Six common signs in children whose new flat is the cause: (1) recurrent dry cough that worsens at night, (2) frequent colds that do not run a normal viral course, (3) asthma flares despite controlled environment elsewhere, (4) more nosebleeds than before the move, (5) skin rashes on the trunk and back without a contact-allergen explanation, (6) reduced energy and concentration after school. The pattern is location-dependent: better at school and on holidays away from the flat, worse on weekends spent at home.

What threshold is considered safe for children?

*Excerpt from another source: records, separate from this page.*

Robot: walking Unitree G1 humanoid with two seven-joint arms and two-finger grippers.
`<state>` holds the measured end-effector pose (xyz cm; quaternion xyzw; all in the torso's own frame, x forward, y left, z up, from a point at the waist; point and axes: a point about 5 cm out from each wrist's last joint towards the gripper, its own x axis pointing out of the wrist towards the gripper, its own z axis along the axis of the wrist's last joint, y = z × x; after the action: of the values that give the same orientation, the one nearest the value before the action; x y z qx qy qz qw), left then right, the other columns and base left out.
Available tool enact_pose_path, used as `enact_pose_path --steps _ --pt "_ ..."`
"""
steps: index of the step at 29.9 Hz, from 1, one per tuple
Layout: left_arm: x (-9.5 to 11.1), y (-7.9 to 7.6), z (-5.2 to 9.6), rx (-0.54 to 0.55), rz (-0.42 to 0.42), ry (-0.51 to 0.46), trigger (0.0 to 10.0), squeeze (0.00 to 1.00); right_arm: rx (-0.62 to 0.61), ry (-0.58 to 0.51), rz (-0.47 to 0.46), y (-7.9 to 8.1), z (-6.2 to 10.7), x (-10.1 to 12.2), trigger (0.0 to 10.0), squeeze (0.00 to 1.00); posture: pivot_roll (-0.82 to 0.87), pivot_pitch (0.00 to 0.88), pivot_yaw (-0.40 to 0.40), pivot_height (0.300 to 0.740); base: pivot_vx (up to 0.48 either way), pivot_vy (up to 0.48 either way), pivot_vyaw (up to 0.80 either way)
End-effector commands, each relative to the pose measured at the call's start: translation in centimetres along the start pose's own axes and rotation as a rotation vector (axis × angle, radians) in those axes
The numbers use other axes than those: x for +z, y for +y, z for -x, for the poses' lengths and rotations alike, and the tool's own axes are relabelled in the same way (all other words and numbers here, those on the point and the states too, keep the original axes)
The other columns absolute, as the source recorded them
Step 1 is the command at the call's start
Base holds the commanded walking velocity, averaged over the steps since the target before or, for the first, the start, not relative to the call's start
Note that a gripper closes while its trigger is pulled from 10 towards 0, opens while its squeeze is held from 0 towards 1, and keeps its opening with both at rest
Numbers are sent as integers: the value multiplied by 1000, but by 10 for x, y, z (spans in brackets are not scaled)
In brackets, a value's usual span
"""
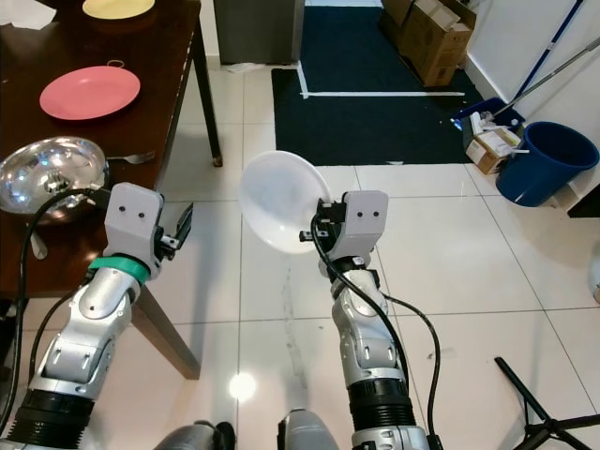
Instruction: Setting the table
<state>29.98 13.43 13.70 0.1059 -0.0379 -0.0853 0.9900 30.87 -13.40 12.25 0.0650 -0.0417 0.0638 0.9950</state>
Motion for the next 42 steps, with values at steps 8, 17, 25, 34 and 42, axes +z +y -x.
enact_pose_path --steps 8,17,25,34,42 --pt "-4 0 1 1 39 30 10000 0 -18 6 -36 -3 2 0 10000 0 -134 0 64 740 0 0 155" --pt "-6 2 1 8 32 37 10000 0 -30 -15 -39 -4 -1 5 10000 0 -131 0 64 740 0 0 790" --pt "-6 2 1 13 26 43 10000 0 -27 -12 -40 -3 -1 5 10000 0 -129 0 64 740 0 0 794" --pt "-6 3 0 13 25 43 10000 0 -23 -8 -40 -3 0 4 10000 0 -128 0 67 740 0 0 793" --pt "-5 3 -1 12 25 43 10000 0 -25 -9 -39 -4 0 4 10000 0 -131 0 68 740 0 0 792"
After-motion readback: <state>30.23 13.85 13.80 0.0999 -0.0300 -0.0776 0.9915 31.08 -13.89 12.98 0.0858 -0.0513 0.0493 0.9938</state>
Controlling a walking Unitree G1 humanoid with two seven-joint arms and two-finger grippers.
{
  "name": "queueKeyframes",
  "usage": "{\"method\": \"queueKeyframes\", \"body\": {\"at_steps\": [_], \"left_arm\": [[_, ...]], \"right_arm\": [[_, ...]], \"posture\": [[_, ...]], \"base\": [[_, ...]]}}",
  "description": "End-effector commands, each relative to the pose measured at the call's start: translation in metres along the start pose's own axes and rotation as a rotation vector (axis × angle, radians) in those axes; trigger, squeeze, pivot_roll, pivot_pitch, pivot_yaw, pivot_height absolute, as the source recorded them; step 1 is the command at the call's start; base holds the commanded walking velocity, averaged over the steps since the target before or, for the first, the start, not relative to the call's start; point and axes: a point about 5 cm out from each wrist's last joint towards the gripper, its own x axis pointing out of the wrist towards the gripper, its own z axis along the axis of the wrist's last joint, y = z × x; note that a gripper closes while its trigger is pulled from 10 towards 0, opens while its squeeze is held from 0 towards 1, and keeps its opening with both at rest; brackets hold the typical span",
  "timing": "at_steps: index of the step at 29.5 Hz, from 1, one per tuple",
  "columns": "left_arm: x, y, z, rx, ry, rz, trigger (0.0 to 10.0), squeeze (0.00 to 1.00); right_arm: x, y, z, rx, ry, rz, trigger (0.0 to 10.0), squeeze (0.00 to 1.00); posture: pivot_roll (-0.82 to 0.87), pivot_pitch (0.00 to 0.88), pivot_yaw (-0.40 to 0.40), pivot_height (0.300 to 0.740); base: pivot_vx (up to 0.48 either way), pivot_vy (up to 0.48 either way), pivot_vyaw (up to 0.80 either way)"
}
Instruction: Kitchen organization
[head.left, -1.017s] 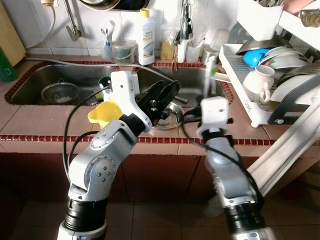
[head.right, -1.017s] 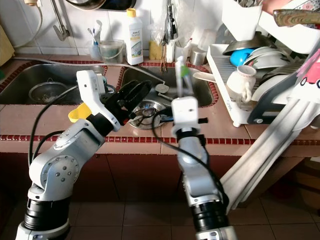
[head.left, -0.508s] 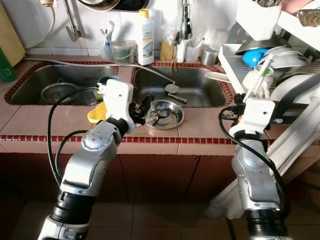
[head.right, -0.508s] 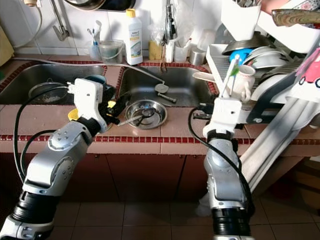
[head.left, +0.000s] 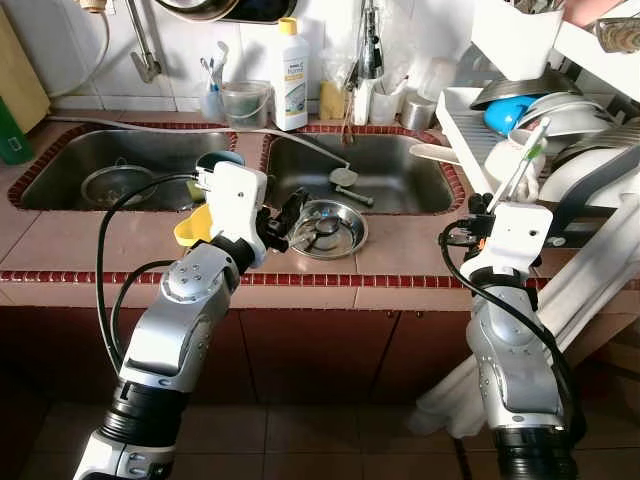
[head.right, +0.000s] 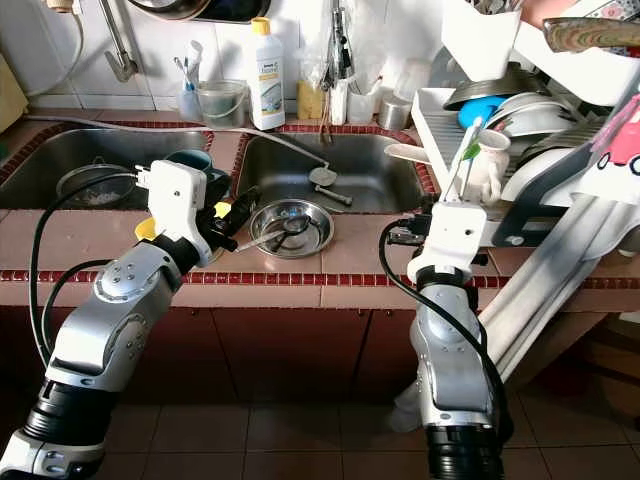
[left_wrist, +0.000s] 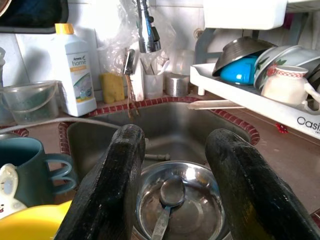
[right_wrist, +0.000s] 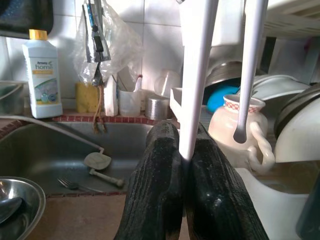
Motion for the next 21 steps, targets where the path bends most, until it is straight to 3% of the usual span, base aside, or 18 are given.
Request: {"method": "queueKeyframes", "body": {"at_steps": [1, 21], "left_arm": [[0.0004, 0.0016, 0.0015, 0.015, -0.006, -0.005, 10.0, 0.0], [0.0013, 0.0024, 0.0061, 0.01, -0.029, -0.019, 10.0, 0.0]], "right_arm": [[-0.0009, -0.0007, 0.0043, 0.004, -0.012, 0.005, 10.0, 0.0], [-0.0038, 0.0023, 0.0029, 0.007, -0.005, 0.024, 10.0, 0.0]], "posture": [[-0.13, 0.047, 0.019, 0.74], [-0.13, 0.048, 0.019, 0.74]], "base": [[0.0, 0.0, 0.0], [0.305, 0.0, 0.0]]}}
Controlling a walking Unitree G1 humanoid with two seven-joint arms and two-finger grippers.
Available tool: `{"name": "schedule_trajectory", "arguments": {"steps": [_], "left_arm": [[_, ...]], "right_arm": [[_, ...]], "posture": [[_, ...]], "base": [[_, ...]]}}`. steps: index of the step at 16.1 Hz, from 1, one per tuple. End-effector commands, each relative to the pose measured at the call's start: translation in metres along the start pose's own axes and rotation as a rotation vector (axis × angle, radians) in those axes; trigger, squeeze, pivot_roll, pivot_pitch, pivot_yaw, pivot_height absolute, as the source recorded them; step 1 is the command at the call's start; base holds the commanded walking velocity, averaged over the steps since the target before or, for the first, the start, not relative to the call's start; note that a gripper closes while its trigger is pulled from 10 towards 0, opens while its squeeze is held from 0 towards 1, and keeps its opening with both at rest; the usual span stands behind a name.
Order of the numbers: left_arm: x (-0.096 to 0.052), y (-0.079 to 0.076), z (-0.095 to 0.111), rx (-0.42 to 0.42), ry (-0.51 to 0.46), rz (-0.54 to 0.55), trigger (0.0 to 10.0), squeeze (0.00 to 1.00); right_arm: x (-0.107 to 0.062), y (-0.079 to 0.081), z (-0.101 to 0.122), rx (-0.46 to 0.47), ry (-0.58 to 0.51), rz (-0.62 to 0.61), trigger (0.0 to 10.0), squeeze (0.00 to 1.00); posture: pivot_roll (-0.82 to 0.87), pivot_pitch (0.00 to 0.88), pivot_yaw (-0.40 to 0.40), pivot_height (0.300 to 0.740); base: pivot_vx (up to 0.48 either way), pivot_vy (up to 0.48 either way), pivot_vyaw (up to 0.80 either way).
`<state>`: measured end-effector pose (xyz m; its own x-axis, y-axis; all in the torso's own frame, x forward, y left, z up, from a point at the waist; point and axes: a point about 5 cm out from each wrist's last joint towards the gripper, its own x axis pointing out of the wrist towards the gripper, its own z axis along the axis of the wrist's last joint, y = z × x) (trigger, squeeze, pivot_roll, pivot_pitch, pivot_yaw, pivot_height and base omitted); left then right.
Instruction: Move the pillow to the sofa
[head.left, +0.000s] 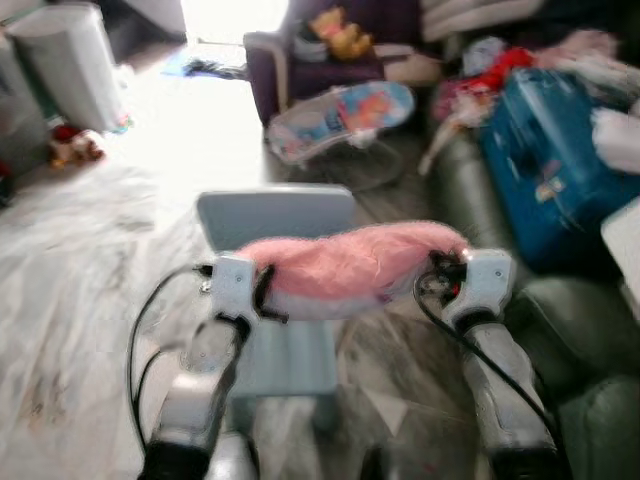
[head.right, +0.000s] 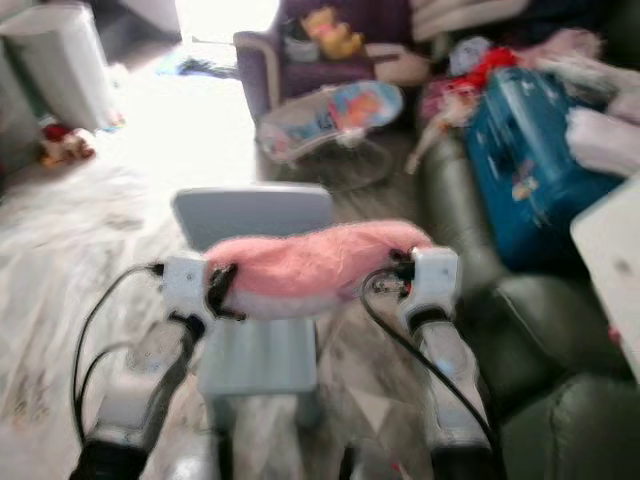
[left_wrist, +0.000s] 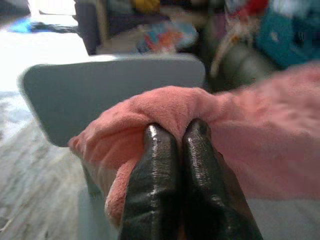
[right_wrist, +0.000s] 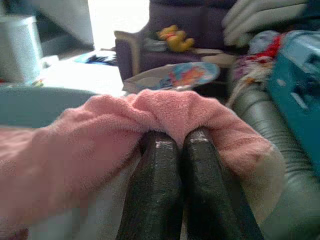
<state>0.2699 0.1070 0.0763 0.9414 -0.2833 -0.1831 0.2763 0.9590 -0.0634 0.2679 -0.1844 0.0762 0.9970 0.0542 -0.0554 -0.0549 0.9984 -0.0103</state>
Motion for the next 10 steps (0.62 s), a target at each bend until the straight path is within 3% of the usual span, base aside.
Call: {"name": "schedule_trajectory", "arguments": {"steps": [1, 10], "left_arm": [[-0.0026, 0.0003, -0.0009, -0.009, 0.004, 0.004, 10.0, 0.0], [-0.0032, 0.0003, -0.0014, -0.02, 0.021, 0.004, 10.0, 0.0]], "right_arm": [[0.0066, 0.005, 0.0123, -0.012, -0.04, 0.022, 10.0, 0.0], [0.0064, 0.0039, 0.0111, -0.016, -0.024, 0.014, 10.0, 0.0]], "posture": [[-0.02, 0.0, 0.014, 0.74], [-0.02, 0.0, 0.013, 0.74]], "base": [[-0.337, 0.0, 0.0], [-0.338, 0.0, 0.0]]}}
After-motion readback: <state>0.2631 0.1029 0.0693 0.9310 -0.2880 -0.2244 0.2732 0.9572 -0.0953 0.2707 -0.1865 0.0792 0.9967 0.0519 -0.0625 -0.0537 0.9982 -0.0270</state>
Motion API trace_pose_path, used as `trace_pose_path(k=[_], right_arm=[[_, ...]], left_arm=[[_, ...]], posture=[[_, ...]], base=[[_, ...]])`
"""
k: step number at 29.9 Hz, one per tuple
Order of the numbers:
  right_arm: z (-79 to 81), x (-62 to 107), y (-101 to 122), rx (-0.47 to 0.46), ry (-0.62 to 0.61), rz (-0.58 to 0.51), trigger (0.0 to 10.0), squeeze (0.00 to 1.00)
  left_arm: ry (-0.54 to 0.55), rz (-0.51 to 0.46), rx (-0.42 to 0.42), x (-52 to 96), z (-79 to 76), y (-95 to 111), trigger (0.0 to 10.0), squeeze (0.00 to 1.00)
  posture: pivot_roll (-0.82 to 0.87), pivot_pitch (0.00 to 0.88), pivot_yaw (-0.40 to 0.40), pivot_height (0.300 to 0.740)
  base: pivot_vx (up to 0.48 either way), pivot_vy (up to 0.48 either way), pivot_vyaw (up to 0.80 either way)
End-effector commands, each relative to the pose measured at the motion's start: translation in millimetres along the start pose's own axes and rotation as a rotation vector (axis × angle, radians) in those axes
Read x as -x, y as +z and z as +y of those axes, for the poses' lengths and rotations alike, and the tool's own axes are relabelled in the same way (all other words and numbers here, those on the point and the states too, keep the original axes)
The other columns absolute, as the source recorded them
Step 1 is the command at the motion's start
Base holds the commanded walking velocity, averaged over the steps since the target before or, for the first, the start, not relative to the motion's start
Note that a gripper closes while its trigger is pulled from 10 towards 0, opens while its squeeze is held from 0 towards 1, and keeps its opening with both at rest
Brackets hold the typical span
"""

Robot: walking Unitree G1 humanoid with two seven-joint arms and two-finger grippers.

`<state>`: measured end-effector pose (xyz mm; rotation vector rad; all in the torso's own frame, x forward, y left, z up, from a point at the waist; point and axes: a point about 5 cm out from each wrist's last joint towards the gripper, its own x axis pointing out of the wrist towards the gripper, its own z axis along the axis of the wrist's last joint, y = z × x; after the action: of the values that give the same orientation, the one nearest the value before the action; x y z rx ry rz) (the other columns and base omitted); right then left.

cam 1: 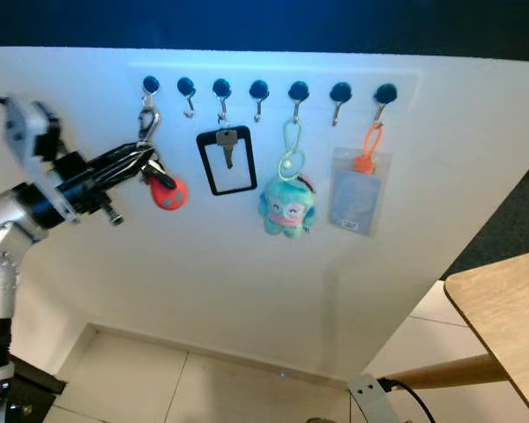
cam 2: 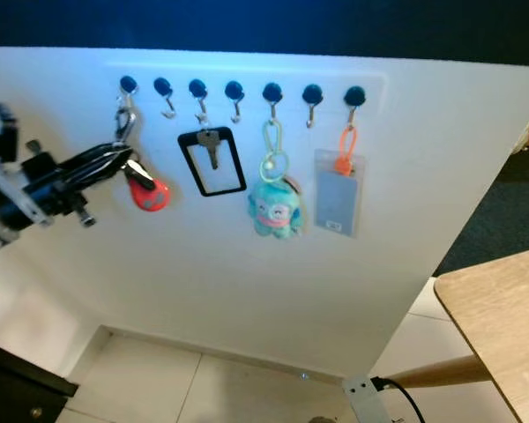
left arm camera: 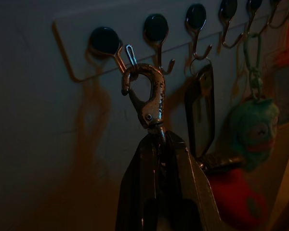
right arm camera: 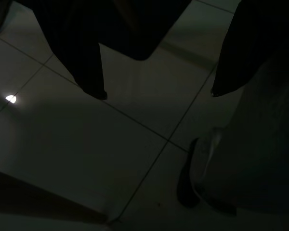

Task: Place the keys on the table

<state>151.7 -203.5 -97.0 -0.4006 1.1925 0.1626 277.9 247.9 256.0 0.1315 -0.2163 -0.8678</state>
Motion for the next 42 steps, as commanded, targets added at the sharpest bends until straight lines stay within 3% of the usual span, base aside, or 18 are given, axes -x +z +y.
trace_pose_path(k=[1, 5, 14, 25, 29, 36, 42], right_arm=[[13.0, -0.3, -3, 0.005, 0.054, 0.005, 10.0, 0.0], [10.7, -0.2, -3, 0.01, 0.052, 0.006, 10.0, 0.0], [7.4, -0.1, -3, 0.02, 0.047, 0.002, 10.0, 0.0], [8.0, 0.0, -4, 0.027, 0.054, 0.006, 10.0, 0.0], [8.2, 0.0, -5, 0.028, 0.053, 0.006, 10.0, 0.0], [8.2, 0.0, -5, 0.027, 0.051, 0.005, 10.0, 0.0], [9.0, 0.0, -6, 0.026, 0.053, 0.007, 10.0, 0.0]], left_arm=[[-0.116, 0.094, 0.036, 2.3, -12.6, -17, 10.0, 0.0], [-0.089, 0.103, 0.04, -1.1, -13.4, -23, 10.0, 0.0], [-0.01, 0.037, -0.01, -15.9, -5.1, -14, 10.0, 0.0], [0.127, -0.131, -0.065, -25.4, 11.7, 14, 10.0, 0.0], [0.123, -0.17, -0.058, -27.8, 11.8, 19, 10.0, 0.0], [0.093, -0.169, -0.06, -28.8, 8.6, 20, 10.0, 0.0], [0.119, -0.204, -0.032, -16.7, 13.4, 18, 10.0, 0.0]], posture=[[-0.08, 0.064, 0.084, 0.74], [-0.08, 0.062, 0.08, 0.74], [-0.08, 0.052, 0.078, 0.74], [-0.08, 0.045, 0.08, 0.74], [-0.09, 0.045, 0.083, 0.74], [-0.08, 0.049, 0.082, 0.74], [-0.08, 0.056, 0.082, 0.74]], base=[[0.0, 0.0, 0.0], [0.0, 0.0, 0.0], [0.0, 0.0, 0.0], [0.0, 0.0, 0.0], [0.0, 0.0, 0.0], [0.0, 0.0, 0.0], [0.0, 0.0, 0.0]])
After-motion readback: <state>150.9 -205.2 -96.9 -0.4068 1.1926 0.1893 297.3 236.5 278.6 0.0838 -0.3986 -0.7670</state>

WHO sets the indoor formaldehyde guideline at 0.1 mg/m3 for the general population. Most paediatric environmental health groups recommend half that, 0.05 mg/m3, for children's sleeping rooms. Most newly renovated Singapore bedrooms exceed this. For households with infants and young children, the precautionary stance is to test before move-in, treat if needed, and re-test before the child spends extended time in the room.

Are baby and child products the same as adult formaldehyde sources?

Plus more. New cribs, changing tables, foam mattresses, and some plush toys add to the bedroom VOC load. Soft furnishings (curtains, mats, fabric play tents) often contain wrinkle-resistant treatments that release formaldehyde for weeks. Baby toiletries with strong fragrance contribute terpene VOCs. The combined load in a nursery is often higher per cubic metre than the master bedroom.

Will my child outgrow the symptoms once we have lived there longer?

Possibly, after 12 to 18 months as natural off-gassing slows. The honest concern is what happens during that 12 to 18 month window. Chronic exposure during early childhood is associated with longer-term respiratory effects including increased asthma incidence by ages 5 to 8. Source-level treatment compresses the safe-occupancy timeline from over a year to days, which is why pre-baby and post-renovation treatment is one of our most-booked family services.

Should I see a paediatrician?

If your child has had recurrent symptoms for more than 4 weeks, yes. Get a clinical workup to rule out asthma, recurrent viral illness, food allergies, and dust mite allergy. Bring a record of when symptoms started relative to your move-in date and how they vary by location (better at school, worse at home). If the medical workup is clean and the location pattern fits, indoor air is the strongest remaining hypothesis and an air quality test gives you the data to act.